In 1994, Bilal was also seconded by NSF to the White House's Executive Office of the US president for the Federal Budget where he worked on the science budget for independent science agencies. Bilal was appointed an honorary professor at both Tongji University in Shanghai and the Academia Sinica Institute of Ocean Sciences in Qingdao, China, and was a visiting professor at both Oxford and Cambridge Universities in the UK.

Bilal Haq is also a poet who has published four volumes of poetry, with insights into nature and the nature of man. His poetic license, enabled by his scientific background, has been fondly dubbed by his peers as "geopoetry", and his poetic message is that we have to learn to live with nature, if we are to survive.
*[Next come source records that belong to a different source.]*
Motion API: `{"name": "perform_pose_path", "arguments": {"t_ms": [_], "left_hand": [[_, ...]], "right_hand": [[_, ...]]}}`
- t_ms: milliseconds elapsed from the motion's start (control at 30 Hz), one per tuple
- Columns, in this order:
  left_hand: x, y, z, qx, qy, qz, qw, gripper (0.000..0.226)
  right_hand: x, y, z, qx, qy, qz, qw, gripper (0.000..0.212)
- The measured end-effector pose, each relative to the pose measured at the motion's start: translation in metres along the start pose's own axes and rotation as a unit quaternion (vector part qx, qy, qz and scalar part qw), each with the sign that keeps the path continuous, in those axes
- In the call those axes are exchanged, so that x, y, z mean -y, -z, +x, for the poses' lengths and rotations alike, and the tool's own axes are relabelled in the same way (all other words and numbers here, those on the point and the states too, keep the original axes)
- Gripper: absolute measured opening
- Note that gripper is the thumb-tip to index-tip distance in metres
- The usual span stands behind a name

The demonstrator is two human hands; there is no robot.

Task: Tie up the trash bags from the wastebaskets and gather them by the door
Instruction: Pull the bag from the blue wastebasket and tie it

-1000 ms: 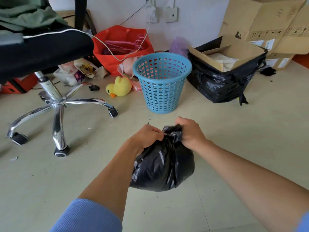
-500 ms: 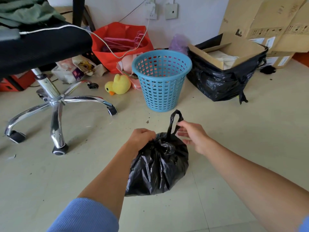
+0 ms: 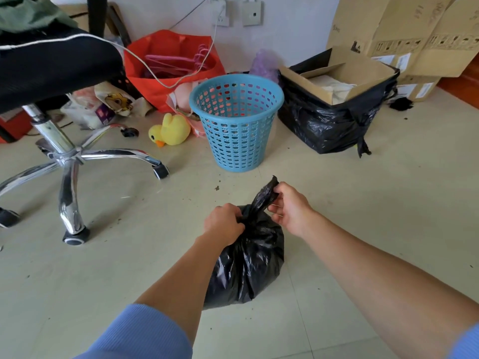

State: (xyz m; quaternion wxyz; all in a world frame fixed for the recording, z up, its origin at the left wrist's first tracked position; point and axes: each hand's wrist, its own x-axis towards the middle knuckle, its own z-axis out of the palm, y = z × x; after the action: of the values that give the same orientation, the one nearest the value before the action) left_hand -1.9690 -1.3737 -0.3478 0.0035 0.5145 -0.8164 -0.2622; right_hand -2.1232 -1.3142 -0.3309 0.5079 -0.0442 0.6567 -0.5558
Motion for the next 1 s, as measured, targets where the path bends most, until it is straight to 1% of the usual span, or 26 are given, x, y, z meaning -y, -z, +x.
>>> {"name": "perform_pose_path", "arguments": {"t_ms": [133, 233, 300, 400, 467, 533, 600, 667, 733, 867, 933, 1000], "left_hand": [[0.008, 0.000, -0.002, -0.038, 0.011, -0.002, 0.999, 0.031], [0.004, 0.007, -0.004, -0.070, -0.030, -0.040, 0.996, 0.032], [-0.003, 0.015, -0.006, -0.092, -0.040, -0.062, 0.993, 0.036], [-0.009, 0.027, -0.007, -0.102, -0.028, -0.100, 0.989, 0.028], [-0.009, 0.035, -0.006, -0.076, -0.022, -0.143, 0.987, 0.021], [-0.007, 0.045, -0.005, -0.009, -0.018, -0.194, 0.981, 0.014], [-0.001, 0.055, -0.005, 0.074, -0.005, -0.255, 0.964, 0.009], [0.005, 0.060, -0.006, 0.124, 0.011, -0.303, 0.945, 0.010], [0.010, 0.062, -0.007, 0.140, 0.019, -0.345, 0.928, 0.013], [0.015, 0.064, -0.006, 0.156, 0.020, -0.423, 0.892, 0.013], [0.018, 0.063, -0.004, 0.138, 0.039, -0.444, 0.885, 0.010], [0.023, 0.057, -0.003, 0.116, 0.066, -0.441, 0.888, 0.007]], "right_hand": [[-0.005, 0.006, 0.003, -0.004, -0.040, 0.046, 0.998, 0.015], [-0.006, 0.009, 0.007, -0.007, -0.061, 0.081, 0.995, 0.018], [-0.003, 0.007, 0.009, -0.003, -0.062, 0.087, 0.994, 0.020], [0.003, 0.003, 0.011, 0.001, -0.045, 0.098, 0.994, 0.021], [0.006, 0.002, 0.012, -0.002, -0.036, 0.105, 0.994, 0.022], [0.009, 0.004, 0.014, -0.004, -0.029, 0.110, 0.994, 0.022], [0.011, 0.008, 0.015, -0.004, -0.027, 0.113, 0.993, 0.020], [0.011, 0.008, 0.015, -0.002, -0.031, 0.120, 0.992, 0.020], [0.013, 0.007, 0.013, 0.002, -0.031, 0.138, 0.990, 0.022], [0.018, 0.004, 0.007, 0.012, -0.027, 0.173, 0.984, 0.028], [0.021, 0.002, 0.006, -0.004, -0.033, 0.152, 0.988, 0.028], [0.023, 0.002, 0.007, -0.035, -0.040, 0.140, 0.989, 0.025]]}}
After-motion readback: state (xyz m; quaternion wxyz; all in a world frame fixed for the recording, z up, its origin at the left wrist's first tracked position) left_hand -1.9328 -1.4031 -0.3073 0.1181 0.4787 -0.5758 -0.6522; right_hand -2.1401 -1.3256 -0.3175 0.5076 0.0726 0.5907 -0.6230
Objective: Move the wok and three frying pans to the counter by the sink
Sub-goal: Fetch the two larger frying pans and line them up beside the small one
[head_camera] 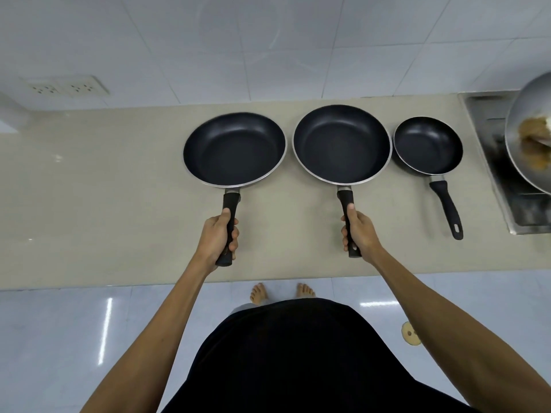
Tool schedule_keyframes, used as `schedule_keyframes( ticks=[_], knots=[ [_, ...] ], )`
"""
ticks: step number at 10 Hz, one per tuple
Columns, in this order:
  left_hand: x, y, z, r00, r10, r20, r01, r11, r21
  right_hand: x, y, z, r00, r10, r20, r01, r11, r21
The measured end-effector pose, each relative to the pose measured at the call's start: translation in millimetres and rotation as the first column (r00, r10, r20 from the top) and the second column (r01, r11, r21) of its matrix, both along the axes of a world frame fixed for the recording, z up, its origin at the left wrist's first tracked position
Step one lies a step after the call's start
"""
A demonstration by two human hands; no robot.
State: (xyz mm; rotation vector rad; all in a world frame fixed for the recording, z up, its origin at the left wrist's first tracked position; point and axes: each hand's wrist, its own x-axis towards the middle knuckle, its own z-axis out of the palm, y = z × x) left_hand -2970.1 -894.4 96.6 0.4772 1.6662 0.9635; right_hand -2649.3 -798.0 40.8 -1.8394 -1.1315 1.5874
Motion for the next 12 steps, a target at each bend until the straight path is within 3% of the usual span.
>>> schedule_keyframes(
  ticks=[4, 8, 12],
  knots=[
    [-4.9, 10.4, -6.4, 0.999, -0.049, -0.016, 0.049, 0.999, -0.008, 20.4, -4.6, -12.4, 0.992, 0.029, 0.125, -0.029, 1.000, -0.005],
    [-9.1, 19.0, -20.0, 0.998, -0.068, -0.017, 0.068, 0.998, -0.011, 17.9, -2.0, -9.2, 0.987, 0.041, 0.157, -0.032, 0.997, -0.064],
    [-14.3, 19.8, -54.7, 0.980, -0.192, -0.053, 0.186, 0.978, -0.091, 16.8, 3.3, -5.8, 0.974, 0.096, 0.206, -0.076, 0.992, -0.103]
  ],
)
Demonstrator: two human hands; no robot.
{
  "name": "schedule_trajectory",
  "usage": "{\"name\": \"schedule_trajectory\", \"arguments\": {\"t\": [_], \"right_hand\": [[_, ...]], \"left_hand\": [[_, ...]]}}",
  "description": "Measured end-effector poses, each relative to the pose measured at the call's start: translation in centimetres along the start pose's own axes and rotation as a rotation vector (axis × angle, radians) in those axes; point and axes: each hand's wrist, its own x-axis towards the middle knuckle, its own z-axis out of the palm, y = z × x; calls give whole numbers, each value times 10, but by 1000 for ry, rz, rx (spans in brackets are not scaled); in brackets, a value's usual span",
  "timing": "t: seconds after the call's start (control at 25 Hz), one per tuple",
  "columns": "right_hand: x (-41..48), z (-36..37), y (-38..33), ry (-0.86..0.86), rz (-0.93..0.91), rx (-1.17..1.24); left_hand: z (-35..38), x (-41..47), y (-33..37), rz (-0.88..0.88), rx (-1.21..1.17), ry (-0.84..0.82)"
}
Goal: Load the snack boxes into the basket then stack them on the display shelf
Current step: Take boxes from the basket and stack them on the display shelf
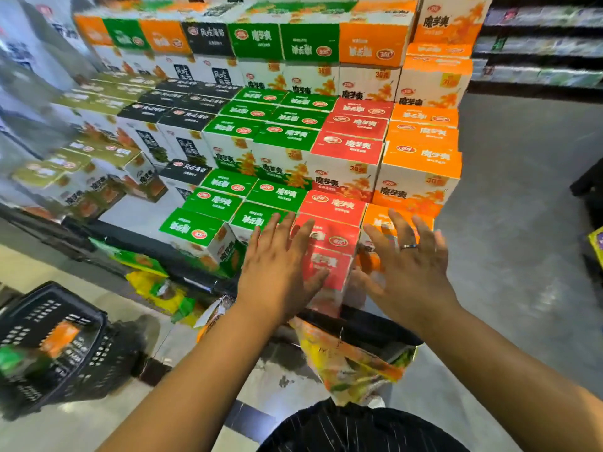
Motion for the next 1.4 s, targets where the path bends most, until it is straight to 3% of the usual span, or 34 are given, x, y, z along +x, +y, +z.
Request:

Among Bilal's many services to the scientific community was his rescue of a prolific fossil site in the Shandong province of China (Confucius' birthplace) through an international appeal, (now a National Geopark). He also conceived and helped create a paleontological Geopark (together with the Chinese biologist and academician, Zheng Shouyi) consisting of giant sculptures based on fossil micro-organisms (Foraminifera) in Zhongshan City in Guangdong Province. Since its opening in December 2009, the sculpture park has been visited by over 200,000 visitors every year, which the Smithsonian magazine declared the second most important "Evo-tourism" site in the world. This was followed by another, larger, Foraminiferal sculpture park in the city of Qingdao, that was established in 2017.

== Research ==
Bilal Haq's research covers a broad spectrum of geosciences, from marine geology to marine sedimentology, paleoceanography, paleoclimatology, paleobiogeography, biostratigraphy, seismic, sequence and global stratigraphy, and natural gas hydrates. In the past his focus was on documenting sea-level changes along the world's continental margins and interior basins for the last 550 million years of Earth history (the complete Phanerozoic Eon). More recently he has directed his attention to influence of tectonics on the sedimentary record. He has also focused on quantifying the amount of total Messinian salt sequestered in the deep Mediterranean evaporite giant and its implications for tectonics in various deep basins and continental margins and the paleoceanography of this enclosed Sea. Bilal has published over 170 research papers, book chapters and encyclopedia articles, several of them among the most highly cited in Earth sciences, of which one was chosen as among the top 100 papers in geosciences of all time. His most recent publication is a popular science book entitled: Restless Tides of Time – Sea-Level Change: Past, Present and Prescient published by Springer-Nature (https://doi.org/10.1007/978-3-032-10292-8).

== Awards and honours ==
Bilal Haq's honors include the Shepard Medal for excellence in marine geology, the Ocean Sciences Award from the American Geophysical Union, the Antarctic Medal of the US National Science Foundation, and the Prestwich Prize from the Geological Society of France. The Geological Society of America recently recognized his contributions to geosciences with their International Distinguished Career Award. He has also been recognized for his research by the award of a doctoris honoris causa by the Sorbonne University, election to the membership of the European Academy of Science and Letters (Academia Europaea), and to fellowships of the American Association for the Advancement of Science and the Geological Society of America. Bilal has also been honored by his peers with the naming of a fossil plankton species and a genus after him. His international appeal saved a prolific fossil site from destruction (that was later declared a National Geopark) in Shandong Province in China and he helped create two Foraminiferal sculpture parks in Guangzhou and Qingdao.

==Poetry ==
Bilal Haq has published four volumes of poetry: Reflections (2016), Musings (2017), Ruminations (2017) and Glimpses of Nature and Man (2018). His selected poetry has so far been translated into Dutch, German, Mandarin (Chinese), and Swedish, presented along with the original English, and available on Barnes and Noble website.